===== RECORDS FOR THIS EXERCISE

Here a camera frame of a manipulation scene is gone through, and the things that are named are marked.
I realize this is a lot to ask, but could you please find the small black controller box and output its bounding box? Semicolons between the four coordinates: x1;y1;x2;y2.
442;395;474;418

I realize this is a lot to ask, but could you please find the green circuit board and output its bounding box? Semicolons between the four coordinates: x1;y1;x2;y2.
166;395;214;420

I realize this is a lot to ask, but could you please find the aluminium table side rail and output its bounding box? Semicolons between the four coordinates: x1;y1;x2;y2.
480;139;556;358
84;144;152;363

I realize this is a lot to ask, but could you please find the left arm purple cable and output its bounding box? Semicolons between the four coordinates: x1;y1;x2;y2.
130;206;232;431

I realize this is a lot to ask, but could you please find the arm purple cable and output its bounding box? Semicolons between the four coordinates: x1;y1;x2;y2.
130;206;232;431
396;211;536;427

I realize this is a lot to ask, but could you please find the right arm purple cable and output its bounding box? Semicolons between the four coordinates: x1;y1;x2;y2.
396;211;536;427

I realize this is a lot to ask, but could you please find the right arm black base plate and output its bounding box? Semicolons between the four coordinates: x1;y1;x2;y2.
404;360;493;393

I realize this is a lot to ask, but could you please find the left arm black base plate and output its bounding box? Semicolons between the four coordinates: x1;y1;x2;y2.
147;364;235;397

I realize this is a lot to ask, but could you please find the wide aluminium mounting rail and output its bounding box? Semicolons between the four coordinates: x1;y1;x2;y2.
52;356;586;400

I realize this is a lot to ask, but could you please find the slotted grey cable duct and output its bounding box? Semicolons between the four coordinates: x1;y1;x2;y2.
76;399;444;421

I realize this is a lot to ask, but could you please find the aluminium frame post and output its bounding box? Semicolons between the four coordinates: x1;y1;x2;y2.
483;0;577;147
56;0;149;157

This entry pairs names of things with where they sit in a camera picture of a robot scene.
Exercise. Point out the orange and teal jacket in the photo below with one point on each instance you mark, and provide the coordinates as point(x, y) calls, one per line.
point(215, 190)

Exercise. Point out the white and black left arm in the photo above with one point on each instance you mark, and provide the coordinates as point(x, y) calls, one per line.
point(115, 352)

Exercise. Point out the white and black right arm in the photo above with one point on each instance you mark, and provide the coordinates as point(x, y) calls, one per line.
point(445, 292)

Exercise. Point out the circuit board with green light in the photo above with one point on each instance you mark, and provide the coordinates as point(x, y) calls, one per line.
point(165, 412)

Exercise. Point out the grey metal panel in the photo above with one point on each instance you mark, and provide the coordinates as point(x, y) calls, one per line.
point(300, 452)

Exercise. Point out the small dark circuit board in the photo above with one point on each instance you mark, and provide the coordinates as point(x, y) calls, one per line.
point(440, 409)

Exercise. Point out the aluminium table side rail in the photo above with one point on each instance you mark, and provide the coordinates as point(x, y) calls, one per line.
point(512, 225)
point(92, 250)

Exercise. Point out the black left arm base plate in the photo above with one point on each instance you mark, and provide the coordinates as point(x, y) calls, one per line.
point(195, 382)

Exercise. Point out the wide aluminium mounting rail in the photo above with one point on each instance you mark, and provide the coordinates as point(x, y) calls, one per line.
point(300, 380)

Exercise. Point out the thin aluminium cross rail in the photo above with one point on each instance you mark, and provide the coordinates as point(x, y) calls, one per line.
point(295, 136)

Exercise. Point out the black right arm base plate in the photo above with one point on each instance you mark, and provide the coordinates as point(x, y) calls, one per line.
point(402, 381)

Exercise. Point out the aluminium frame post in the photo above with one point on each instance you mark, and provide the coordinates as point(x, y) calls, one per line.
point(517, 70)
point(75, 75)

==========
===== RECORDS FOR THIS EXERCISE

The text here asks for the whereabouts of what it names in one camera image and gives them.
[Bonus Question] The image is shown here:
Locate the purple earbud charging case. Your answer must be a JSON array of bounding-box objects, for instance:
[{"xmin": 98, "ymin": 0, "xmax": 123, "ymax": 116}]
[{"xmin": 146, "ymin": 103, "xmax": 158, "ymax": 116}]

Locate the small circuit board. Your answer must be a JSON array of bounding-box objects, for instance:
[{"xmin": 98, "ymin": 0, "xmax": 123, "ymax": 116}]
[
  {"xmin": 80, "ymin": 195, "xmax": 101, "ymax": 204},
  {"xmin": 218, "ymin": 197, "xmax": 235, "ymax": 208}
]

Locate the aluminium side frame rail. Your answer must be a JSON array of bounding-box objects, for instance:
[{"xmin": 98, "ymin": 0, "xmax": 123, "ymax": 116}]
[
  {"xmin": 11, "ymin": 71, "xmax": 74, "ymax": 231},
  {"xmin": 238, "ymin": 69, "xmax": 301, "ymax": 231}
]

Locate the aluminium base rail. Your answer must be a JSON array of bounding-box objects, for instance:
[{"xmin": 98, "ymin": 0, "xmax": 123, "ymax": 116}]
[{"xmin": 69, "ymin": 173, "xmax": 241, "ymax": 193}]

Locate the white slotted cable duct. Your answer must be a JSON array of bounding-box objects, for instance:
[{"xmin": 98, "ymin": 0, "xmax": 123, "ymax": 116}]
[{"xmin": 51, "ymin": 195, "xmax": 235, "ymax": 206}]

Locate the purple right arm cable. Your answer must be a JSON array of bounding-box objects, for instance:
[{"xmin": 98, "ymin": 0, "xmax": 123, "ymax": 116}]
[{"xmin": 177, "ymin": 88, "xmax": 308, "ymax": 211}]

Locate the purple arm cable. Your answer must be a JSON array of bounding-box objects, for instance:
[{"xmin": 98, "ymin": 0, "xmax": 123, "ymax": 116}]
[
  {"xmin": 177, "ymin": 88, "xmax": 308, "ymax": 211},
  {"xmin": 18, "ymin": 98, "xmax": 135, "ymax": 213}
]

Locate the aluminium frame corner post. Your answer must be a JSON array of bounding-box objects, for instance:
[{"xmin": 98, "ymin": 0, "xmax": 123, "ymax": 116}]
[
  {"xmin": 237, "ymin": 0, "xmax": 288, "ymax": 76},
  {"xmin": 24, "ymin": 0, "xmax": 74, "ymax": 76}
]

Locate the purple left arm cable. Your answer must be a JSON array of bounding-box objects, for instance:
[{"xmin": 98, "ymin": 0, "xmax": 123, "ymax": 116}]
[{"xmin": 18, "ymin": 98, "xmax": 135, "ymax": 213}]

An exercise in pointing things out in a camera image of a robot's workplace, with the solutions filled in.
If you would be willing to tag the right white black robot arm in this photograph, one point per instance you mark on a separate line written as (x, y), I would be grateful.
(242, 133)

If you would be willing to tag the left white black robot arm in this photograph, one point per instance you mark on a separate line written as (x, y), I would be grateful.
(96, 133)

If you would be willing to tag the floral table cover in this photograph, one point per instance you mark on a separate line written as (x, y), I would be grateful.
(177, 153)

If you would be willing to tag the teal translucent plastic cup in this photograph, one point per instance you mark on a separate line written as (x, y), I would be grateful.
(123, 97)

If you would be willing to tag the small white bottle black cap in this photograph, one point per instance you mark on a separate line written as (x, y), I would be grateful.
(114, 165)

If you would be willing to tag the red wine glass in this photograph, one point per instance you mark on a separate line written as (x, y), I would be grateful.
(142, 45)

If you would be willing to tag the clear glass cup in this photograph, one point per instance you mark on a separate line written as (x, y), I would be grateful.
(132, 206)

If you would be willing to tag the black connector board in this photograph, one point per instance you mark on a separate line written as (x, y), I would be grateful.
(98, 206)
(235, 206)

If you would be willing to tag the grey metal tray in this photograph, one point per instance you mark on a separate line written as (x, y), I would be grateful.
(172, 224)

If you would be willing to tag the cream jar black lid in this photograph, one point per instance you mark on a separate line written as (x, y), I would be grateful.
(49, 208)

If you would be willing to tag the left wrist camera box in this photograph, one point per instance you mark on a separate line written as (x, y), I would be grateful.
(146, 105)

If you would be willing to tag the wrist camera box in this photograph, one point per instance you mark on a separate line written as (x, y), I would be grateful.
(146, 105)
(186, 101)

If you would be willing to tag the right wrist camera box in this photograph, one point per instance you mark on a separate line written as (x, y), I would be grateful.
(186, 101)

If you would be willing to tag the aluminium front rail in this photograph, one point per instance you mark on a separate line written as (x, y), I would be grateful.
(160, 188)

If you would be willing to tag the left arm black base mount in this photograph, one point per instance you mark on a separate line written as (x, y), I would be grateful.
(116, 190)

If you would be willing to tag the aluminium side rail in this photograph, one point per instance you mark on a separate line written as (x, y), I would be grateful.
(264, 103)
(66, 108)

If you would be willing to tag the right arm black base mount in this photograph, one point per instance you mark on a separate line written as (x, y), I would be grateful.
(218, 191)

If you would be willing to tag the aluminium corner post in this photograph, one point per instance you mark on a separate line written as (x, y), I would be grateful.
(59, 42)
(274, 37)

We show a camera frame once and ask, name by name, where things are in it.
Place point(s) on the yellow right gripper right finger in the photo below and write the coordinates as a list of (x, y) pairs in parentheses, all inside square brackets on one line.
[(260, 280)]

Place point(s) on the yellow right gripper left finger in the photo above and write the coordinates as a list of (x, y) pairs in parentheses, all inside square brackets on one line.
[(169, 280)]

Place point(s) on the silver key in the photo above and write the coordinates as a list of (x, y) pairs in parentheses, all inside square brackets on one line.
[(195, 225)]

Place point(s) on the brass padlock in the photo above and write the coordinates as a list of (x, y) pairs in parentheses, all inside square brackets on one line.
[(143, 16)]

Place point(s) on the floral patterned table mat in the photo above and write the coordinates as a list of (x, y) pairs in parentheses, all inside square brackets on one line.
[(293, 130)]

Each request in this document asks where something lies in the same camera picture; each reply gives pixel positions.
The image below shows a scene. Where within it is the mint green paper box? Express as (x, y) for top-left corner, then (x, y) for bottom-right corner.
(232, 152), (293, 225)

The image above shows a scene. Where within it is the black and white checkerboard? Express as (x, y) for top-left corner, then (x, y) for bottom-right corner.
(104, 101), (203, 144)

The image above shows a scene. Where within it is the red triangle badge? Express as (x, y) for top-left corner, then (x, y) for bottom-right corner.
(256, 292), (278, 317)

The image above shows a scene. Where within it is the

==========
===== RECORDS FOR THIS EXERCISE

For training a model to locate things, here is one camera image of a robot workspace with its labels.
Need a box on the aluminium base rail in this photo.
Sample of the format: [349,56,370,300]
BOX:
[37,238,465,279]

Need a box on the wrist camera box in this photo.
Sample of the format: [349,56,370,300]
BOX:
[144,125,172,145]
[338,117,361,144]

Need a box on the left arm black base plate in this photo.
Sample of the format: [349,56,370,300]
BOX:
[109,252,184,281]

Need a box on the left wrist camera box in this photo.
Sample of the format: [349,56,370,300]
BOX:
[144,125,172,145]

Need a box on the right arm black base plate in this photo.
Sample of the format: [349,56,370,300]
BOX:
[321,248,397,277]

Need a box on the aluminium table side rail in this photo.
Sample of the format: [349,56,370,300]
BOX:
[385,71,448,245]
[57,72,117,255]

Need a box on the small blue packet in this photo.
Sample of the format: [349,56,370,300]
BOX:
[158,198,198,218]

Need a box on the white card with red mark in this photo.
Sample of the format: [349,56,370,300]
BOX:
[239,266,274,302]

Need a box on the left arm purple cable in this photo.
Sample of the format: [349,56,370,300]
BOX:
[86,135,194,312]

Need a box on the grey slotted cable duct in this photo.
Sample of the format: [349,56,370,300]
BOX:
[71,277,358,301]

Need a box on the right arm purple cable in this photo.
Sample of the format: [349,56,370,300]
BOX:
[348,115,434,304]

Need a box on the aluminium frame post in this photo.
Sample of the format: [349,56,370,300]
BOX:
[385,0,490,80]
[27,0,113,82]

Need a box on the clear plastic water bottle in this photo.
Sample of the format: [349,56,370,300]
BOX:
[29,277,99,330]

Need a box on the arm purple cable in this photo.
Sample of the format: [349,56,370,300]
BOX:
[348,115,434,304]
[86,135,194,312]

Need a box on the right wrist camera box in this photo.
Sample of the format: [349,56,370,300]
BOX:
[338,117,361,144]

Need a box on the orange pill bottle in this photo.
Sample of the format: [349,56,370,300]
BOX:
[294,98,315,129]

==========

-- YOUR INSTRUCTIONS --
Which lines in the records above contain the word "objects"? Copy each one.

-- SOLVED EXERCISE --
Locate the purple earbud charging case. Your answer must be a JSON array of bounding-box objects, for instance:
Locate the small circuit board. Your answer must be a JSON array of bounding-box objects, for instance:
Locate the aluminium side frame rail. Your answer must be a JSON array of bounding-box objects, for instance:
Locate the aluminium base rail. Your answer must be a JSON array of bounding-box objects, for instance:
Locate the white slotted cable duct. Your answer must be a JSON array of bounding-box objects, for instance:
Locate the purple right arm cable. Your answer must be a JSON array of bounding-box objects, for instance:
Locate the purple arm cable. Your answer must be a JSON array of bounding-box objects, for instance:
Locate the aluminium frame corner post. Your answer must be a JSON array of bounding-box objects, for instance:
Locate the purple left arm cable. Your answer must be a JSON array of bounding-box objects, for instance:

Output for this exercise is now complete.